Chef-lieu de la région du Gontougo, Bondoukou est une ville située au nord-est de la Cote d’Ivoire. C’est une ville avec une grande histoire. Une histoire liée à ses nombreuses mosquées, à sa culture et à sa diversité ethnique.

La ville de Bondoukou a, en son sein, d’innombrables mosquées. Certains quartiers ont jusqu’à 4 grandes mosquées. Et malgré cela, on peut constater des mosquées au sein de certaines maisons. Après un certain recueil d’information auprès des natifs de la ville, l’histoire raconte que la présence de ces lieux de cultes est en partie liée au résistant Samory Touré. Ce révolutionnaire a fait un passage dans la région du Gontougo. Comme on le sait avec l’histoire de SOKO, Samory Touré convertissait de gré ou de force tous les habitants qu’il rencontrait dans sa zone en musulman… C’est sans doute aucun cette pratique qui justifie le nombre de musulmans et qui a valu à Bondoukou l’appellation de la ville aux mille mosquées.

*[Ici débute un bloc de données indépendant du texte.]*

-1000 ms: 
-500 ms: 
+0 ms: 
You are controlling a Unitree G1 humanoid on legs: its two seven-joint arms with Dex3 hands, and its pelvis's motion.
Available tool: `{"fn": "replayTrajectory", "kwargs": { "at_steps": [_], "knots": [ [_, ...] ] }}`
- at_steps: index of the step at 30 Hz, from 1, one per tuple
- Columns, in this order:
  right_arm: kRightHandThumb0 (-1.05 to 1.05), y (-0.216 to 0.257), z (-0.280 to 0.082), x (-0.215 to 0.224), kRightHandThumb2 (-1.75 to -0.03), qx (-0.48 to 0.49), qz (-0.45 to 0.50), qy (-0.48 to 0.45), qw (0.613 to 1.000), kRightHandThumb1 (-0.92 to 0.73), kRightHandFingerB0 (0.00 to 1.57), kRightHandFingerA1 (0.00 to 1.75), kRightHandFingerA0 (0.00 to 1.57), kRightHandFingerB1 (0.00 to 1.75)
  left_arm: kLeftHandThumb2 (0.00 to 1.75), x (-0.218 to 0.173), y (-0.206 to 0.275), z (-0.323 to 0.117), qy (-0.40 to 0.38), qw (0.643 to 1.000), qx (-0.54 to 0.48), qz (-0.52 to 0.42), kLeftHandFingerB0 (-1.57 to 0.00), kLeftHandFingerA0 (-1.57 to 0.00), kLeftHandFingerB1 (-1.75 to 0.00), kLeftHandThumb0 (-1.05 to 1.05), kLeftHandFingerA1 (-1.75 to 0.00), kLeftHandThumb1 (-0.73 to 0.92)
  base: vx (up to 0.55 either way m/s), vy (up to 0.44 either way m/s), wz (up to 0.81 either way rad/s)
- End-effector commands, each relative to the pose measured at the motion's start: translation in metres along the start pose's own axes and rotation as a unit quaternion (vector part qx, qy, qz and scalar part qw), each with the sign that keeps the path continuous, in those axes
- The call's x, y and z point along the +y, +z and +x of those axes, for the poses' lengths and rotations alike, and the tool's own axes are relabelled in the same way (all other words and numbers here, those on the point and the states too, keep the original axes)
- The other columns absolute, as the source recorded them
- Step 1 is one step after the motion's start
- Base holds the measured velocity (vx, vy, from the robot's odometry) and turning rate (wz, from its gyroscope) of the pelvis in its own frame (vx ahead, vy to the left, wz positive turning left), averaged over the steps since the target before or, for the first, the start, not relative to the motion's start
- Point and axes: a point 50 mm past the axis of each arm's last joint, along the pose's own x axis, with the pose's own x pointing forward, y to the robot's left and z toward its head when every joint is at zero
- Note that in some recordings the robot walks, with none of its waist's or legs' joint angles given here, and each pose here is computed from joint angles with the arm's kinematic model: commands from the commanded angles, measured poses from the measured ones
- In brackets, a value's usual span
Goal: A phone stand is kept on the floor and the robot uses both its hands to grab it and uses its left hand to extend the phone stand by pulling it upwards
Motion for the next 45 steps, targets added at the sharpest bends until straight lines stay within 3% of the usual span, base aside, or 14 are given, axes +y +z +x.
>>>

La culture de Bondoukou : L’anacarde et sa légende…

Il existe une histoire sur ce fruit …

 

Dans la ville de Bondoukou, l’anacarde est la culture de base. Ce fruit provient de l’anacardier. Il est composé de la noix de cajou et de la pomme de cajou. La pomme est mangeable. Par contre, la noix de cajou se converse à l’instar des grains de cacao. Cette noix subit plus tard des transformations et est utilisée à diverses fins. À Bondoukou et dans plusieurs autres villes de Côte d’Ivoire, existe une fable sur l’anacarde. L’on raconte qu’après la consommation de la pomme de cajou, le consommateur doit s’abstenir de boire du lait au risque de mourir. Mais cette information a été infirmée par la science. Aujourd’hui, il est donc possible de boire du lait sans risque aucun de mourir après la consommation de l’anacarde. Par ailleurs, la nourriture de base des habitants de Bondoukou est le foutou, particulièrement le foutou igname. On ne peut fréquenter cette région sans aimer ce plat.

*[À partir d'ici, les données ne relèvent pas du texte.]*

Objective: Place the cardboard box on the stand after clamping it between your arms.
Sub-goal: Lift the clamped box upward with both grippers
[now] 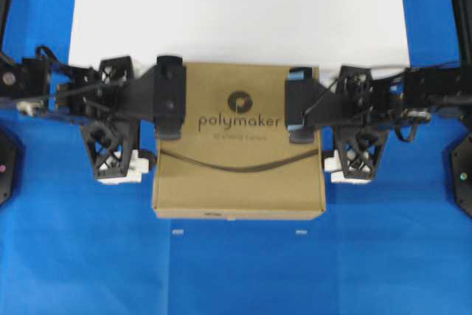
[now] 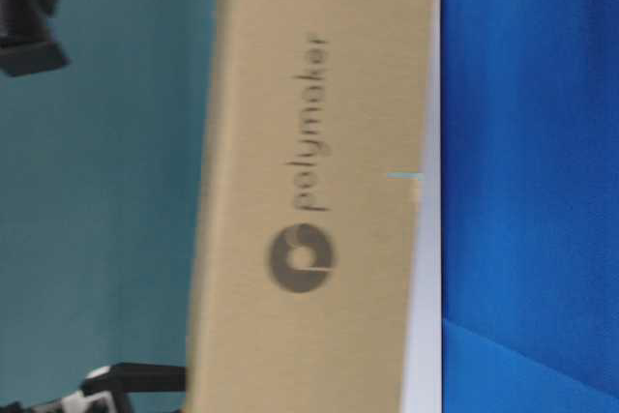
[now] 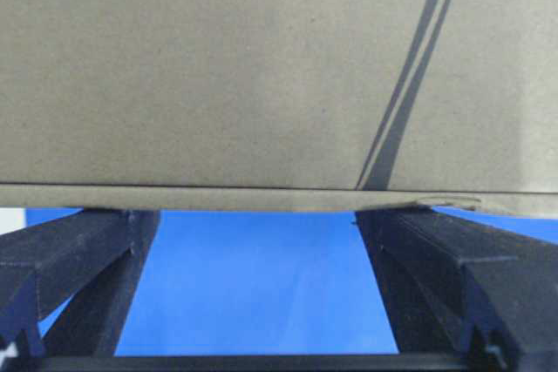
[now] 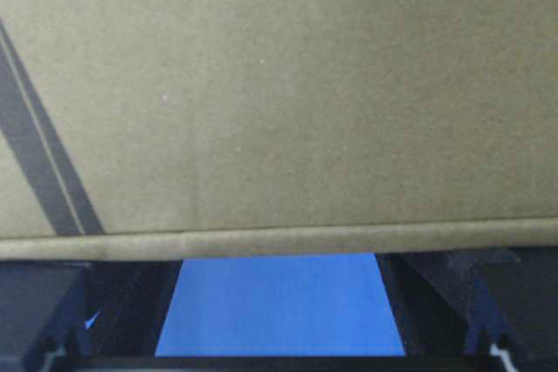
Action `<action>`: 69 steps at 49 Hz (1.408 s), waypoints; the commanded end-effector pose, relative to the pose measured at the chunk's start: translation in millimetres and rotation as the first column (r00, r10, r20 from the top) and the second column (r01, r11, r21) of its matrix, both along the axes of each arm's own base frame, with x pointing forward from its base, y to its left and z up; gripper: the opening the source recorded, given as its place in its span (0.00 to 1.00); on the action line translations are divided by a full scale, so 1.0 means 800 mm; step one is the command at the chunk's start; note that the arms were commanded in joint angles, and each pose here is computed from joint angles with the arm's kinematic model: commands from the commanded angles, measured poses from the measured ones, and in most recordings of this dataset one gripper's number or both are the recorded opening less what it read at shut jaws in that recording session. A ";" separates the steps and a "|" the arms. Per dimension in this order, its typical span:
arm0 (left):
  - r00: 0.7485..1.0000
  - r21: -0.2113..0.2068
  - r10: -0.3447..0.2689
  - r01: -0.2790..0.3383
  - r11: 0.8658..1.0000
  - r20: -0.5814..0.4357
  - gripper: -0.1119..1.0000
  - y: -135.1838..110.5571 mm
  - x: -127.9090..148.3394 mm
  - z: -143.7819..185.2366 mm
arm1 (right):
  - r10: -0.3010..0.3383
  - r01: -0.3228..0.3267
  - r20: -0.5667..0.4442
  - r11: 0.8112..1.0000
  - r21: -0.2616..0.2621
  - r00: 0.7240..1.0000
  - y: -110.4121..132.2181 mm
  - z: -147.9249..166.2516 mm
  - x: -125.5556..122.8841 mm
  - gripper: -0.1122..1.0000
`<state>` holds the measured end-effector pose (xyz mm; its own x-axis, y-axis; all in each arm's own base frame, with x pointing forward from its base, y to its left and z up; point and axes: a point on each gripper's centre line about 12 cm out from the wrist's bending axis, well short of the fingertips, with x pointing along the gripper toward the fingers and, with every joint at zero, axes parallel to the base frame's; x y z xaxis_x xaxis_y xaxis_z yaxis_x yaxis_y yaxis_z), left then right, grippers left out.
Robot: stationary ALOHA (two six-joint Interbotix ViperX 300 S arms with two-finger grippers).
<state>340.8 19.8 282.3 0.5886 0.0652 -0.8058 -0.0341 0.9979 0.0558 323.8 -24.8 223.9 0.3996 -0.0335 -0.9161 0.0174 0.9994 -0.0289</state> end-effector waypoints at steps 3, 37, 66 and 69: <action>0.993 0.002 0.007 -0.008 1.000 0.120 0.89 0.003 0.013 0.058 | -0.008 0.008 0.114 1.000 0.007 0.993 0.003 0.062 0.021 0.99; 0.990 0.020 0.018 -0.021 1.000 0.139 0.89 0.015 0.017 0.089 | 0.003 -0.001 0.094 1.000 -0.019 0.996 -0.009 0.094 0.023 0.99; 0.994 0.121 0.027 -0.041 0.992 0.110 0.87 0.083 0.057 0.085 | 0.026 -0.017 0.122 0.997 -0.071 0.992 -0.073 0.078 0.033 0.99; 0.993 0.129 0.041 -0.056 0.990 0.114 0.87 0.095 0.058 0.087 | 0.018 -0.009 0.119 0.997 -0.073 0.993 -0.082 0.076 0.033 0.99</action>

Les ethnies, une large diversité !

La ville aux mille mosquées est une zone de brassage ethnique. Au départ, région habitée majoritairement par des Akan dont les Abron et les Agni, on y rencontre aussi les Koulangos, les Djiminis, les Noumous, etc. Mais aujourd’hui, l’ethnie dominante est le Koulango. Cela s’explique par le fait que les Abron, normalement chef-lieu, ont voulu garder secret leur culture et leur langue. C’est dans cet élan que la langue Koulango a pris le dessus. Aussi, faut-il notifier que c’est rare de voir les habitants de Bondoukou s’exprimer en français, malgré la présence des écoles et des lettrés. Sûrement une manière pour eux de pérenniser leur culture. Concernant les Djimini, ils sont apparemment originaire de Dabakala. Et les Noumou, forgerons de nature ont un dialecte caractérisé par un mélange de plusieurs ethnies. Ils sont basés à Soko. On souligne aussi que chaque peuple, jadis, avait ses NOUMOU. Ils ont indubitablement le don de fabriquer toutes les armes…

La région de Gontougo n’a pas encore fini de nous épater avec son originalité culturelle et ethnique.